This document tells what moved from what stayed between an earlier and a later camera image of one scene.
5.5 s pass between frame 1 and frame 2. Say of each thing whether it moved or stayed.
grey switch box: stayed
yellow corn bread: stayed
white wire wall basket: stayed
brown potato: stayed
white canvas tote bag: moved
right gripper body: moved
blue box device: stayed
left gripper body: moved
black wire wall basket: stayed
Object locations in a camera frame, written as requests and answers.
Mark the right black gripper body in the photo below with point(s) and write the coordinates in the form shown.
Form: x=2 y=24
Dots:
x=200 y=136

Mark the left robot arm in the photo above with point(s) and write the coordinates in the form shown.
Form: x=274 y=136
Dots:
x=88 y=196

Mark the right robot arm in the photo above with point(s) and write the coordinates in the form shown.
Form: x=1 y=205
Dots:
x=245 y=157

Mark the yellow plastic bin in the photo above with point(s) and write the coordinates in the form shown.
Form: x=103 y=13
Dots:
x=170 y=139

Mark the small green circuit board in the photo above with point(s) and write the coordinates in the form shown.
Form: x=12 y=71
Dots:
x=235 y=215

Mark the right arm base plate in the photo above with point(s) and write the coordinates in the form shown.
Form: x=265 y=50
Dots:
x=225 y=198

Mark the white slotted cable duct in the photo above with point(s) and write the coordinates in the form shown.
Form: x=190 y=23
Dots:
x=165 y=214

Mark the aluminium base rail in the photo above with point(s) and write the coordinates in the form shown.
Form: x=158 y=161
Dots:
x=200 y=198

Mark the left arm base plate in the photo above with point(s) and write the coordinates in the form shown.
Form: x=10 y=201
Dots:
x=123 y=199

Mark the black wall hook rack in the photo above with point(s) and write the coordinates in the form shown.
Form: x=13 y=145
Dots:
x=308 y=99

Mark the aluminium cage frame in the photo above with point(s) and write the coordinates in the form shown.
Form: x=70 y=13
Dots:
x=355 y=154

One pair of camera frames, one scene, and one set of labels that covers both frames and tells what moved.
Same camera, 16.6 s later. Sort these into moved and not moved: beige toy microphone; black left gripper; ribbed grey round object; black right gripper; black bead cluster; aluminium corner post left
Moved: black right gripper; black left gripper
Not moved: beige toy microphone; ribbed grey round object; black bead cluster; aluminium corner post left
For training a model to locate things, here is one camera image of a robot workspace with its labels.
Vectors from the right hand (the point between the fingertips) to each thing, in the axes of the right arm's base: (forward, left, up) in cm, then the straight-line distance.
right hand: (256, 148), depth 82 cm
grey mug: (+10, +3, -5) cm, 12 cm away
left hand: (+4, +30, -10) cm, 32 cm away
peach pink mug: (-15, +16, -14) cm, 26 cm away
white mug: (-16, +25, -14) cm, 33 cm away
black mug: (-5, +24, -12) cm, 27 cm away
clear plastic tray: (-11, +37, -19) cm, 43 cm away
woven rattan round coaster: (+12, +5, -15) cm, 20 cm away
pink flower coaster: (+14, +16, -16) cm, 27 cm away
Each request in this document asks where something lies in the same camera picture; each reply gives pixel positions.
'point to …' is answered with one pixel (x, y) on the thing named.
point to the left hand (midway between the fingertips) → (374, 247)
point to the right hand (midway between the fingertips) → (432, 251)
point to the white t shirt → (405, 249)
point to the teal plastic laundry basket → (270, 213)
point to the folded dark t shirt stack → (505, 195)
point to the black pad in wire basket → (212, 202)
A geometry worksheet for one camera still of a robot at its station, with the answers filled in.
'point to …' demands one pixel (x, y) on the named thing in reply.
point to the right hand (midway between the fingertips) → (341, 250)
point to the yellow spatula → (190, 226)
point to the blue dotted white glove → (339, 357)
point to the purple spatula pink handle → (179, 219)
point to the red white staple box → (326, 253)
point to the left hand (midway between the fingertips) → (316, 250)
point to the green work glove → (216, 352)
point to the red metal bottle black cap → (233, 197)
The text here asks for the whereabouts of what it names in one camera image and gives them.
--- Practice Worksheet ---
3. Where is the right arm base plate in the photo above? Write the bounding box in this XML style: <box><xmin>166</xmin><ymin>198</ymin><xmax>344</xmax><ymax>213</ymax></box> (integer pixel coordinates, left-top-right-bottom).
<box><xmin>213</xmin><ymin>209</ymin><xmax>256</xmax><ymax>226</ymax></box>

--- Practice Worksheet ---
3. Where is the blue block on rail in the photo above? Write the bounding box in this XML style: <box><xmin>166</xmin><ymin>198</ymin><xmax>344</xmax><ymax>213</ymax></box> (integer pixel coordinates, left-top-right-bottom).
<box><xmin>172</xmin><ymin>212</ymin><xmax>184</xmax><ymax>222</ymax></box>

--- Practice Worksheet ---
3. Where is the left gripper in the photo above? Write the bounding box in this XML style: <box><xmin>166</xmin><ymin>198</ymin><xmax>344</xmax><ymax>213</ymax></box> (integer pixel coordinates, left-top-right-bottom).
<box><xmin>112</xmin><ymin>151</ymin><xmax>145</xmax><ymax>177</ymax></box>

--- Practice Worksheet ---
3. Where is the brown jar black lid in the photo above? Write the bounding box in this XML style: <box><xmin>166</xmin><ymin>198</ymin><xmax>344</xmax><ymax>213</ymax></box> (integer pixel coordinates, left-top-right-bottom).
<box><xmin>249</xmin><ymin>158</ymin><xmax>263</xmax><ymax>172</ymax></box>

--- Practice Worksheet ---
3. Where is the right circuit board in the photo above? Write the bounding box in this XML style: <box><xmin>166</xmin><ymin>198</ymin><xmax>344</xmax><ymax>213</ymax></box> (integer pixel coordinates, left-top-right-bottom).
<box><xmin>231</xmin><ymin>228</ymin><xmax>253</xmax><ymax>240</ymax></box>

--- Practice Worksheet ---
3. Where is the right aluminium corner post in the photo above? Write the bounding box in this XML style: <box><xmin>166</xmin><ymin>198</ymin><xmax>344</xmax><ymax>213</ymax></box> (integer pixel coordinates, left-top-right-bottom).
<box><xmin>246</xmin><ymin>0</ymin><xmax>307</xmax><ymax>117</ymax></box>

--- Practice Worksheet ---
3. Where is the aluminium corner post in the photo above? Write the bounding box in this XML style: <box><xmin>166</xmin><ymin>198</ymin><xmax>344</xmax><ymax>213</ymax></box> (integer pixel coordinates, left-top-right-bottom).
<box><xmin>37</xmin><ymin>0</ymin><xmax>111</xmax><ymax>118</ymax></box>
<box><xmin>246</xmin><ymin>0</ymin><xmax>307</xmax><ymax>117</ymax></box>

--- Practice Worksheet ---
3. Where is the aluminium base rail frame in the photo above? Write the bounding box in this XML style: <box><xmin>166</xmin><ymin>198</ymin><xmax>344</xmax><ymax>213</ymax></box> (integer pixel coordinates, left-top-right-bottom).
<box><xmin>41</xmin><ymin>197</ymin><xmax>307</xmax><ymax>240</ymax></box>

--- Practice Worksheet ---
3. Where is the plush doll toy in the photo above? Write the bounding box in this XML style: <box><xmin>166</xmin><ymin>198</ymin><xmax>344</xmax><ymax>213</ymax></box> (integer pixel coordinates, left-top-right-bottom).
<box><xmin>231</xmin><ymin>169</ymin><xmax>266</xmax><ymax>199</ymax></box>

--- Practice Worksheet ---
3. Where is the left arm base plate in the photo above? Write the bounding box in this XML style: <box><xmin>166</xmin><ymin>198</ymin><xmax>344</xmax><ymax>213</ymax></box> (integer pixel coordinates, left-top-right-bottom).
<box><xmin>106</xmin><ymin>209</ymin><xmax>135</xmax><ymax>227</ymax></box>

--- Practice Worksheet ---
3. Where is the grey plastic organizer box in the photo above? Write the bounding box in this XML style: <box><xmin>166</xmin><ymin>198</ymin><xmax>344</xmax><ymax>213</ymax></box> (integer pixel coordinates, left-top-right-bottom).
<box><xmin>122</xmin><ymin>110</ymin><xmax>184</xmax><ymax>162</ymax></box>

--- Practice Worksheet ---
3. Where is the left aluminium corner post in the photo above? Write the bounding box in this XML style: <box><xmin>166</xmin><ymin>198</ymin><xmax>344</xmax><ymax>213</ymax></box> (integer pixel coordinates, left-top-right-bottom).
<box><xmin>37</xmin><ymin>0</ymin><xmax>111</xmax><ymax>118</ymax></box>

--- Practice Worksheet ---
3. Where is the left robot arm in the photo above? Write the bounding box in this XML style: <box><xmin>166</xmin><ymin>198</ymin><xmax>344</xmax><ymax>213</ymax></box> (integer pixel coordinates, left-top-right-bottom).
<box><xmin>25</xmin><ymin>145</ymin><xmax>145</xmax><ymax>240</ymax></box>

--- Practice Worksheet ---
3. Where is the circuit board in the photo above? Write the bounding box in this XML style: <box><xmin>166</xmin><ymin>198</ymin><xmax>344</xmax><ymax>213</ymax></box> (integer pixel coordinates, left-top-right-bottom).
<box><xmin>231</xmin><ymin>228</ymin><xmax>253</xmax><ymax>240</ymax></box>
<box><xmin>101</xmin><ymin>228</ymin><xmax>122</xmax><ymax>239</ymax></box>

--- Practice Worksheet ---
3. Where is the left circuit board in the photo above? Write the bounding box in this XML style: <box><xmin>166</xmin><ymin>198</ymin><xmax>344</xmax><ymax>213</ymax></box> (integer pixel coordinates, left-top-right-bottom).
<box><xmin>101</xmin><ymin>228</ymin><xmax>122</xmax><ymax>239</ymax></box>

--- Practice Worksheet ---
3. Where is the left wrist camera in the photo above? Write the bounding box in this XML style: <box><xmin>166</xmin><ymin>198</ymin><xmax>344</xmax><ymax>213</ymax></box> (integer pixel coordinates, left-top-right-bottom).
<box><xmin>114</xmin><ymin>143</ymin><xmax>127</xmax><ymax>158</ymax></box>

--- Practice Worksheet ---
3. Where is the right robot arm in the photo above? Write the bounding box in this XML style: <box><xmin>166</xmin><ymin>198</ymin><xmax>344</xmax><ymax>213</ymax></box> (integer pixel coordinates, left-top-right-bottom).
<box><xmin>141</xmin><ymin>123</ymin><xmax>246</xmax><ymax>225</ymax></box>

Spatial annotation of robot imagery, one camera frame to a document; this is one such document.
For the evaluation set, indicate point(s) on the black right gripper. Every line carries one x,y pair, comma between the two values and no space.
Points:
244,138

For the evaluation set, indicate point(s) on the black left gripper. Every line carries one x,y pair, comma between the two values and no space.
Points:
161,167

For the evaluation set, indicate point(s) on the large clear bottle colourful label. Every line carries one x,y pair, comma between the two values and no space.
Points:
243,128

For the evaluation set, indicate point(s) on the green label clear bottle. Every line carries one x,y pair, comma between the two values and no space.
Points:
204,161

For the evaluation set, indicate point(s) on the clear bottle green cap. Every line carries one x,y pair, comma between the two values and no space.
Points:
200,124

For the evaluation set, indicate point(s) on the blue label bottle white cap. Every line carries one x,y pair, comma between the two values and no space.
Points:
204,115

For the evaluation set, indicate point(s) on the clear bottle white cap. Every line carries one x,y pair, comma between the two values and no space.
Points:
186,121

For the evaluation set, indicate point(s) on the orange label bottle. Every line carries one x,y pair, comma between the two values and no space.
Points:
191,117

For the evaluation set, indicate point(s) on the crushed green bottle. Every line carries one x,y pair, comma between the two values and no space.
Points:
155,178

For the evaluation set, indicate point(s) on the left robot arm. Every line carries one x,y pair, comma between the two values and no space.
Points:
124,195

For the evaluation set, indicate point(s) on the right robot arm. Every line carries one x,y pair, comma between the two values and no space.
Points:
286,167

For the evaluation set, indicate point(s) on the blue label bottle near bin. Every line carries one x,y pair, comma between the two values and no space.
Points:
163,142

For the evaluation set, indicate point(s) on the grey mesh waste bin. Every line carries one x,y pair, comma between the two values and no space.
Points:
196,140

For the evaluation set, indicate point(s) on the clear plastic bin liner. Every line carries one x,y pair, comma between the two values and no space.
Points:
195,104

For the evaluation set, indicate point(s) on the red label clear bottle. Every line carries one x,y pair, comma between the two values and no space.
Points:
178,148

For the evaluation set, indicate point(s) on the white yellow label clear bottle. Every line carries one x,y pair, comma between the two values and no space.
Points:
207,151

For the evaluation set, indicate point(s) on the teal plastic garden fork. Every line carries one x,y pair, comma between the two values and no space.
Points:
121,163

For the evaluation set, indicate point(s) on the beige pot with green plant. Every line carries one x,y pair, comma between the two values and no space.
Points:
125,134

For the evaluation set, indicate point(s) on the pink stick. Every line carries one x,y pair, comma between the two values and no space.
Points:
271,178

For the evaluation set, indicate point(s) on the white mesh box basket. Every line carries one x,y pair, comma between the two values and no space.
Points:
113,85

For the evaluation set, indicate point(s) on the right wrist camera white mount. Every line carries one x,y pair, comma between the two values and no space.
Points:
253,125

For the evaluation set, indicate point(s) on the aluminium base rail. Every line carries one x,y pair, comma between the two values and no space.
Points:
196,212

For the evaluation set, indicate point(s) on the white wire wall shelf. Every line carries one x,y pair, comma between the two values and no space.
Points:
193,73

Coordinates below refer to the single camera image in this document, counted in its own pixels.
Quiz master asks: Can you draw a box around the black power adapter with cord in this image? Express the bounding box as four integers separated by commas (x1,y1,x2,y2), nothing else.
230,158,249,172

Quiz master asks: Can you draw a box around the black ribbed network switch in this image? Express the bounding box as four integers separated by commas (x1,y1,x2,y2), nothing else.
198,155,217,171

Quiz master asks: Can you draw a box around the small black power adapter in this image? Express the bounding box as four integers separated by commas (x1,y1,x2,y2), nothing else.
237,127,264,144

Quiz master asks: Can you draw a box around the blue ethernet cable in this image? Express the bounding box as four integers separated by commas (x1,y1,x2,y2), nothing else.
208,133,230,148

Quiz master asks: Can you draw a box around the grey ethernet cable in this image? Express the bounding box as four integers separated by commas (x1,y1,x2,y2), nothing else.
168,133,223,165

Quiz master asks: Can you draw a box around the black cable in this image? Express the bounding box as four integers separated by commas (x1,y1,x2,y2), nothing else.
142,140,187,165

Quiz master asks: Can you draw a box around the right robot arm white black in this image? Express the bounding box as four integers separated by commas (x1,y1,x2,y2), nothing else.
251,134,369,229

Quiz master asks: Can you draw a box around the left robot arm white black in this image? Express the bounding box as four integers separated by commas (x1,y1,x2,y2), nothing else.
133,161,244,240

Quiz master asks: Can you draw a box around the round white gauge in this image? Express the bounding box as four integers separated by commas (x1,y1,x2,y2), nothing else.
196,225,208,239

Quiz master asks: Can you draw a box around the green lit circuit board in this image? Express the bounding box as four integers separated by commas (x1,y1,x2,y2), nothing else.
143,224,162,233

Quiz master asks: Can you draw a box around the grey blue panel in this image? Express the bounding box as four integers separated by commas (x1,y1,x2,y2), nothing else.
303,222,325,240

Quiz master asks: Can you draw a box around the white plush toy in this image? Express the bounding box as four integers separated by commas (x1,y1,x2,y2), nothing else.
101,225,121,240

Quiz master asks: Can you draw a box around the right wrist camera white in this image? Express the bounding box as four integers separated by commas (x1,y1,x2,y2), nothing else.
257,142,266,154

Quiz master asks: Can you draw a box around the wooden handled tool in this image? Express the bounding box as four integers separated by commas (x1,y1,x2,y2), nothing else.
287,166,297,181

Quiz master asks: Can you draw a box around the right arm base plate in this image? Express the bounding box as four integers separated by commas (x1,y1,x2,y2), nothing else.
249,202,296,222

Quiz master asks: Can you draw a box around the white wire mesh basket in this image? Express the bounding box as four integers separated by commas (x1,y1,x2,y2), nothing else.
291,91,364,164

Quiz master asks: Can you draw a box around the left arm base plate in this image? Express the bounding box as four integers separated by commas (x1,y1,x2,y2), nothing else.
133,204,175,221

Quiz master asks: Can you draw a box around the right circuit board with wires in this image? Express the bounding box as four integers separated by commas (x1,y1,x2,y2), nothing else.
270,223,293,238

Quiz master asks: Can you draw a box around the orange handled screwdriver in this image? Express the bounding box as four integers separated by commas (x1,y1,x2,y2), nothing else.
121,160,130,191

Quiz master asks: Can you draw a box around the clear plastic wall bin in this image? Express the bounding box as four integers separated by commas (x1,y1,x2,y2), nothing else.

= = = = = = =

§ WORK INSTRUCTION
Please copy all lines of the listing in which the string "below" occurs.

§ RESULT OF THE TASK
Mark the right black gripper body in the photo below with point(s) and write the coordinates in the form shown.
Coordinates below refer to the single camera image in this document, counted in its own pixels.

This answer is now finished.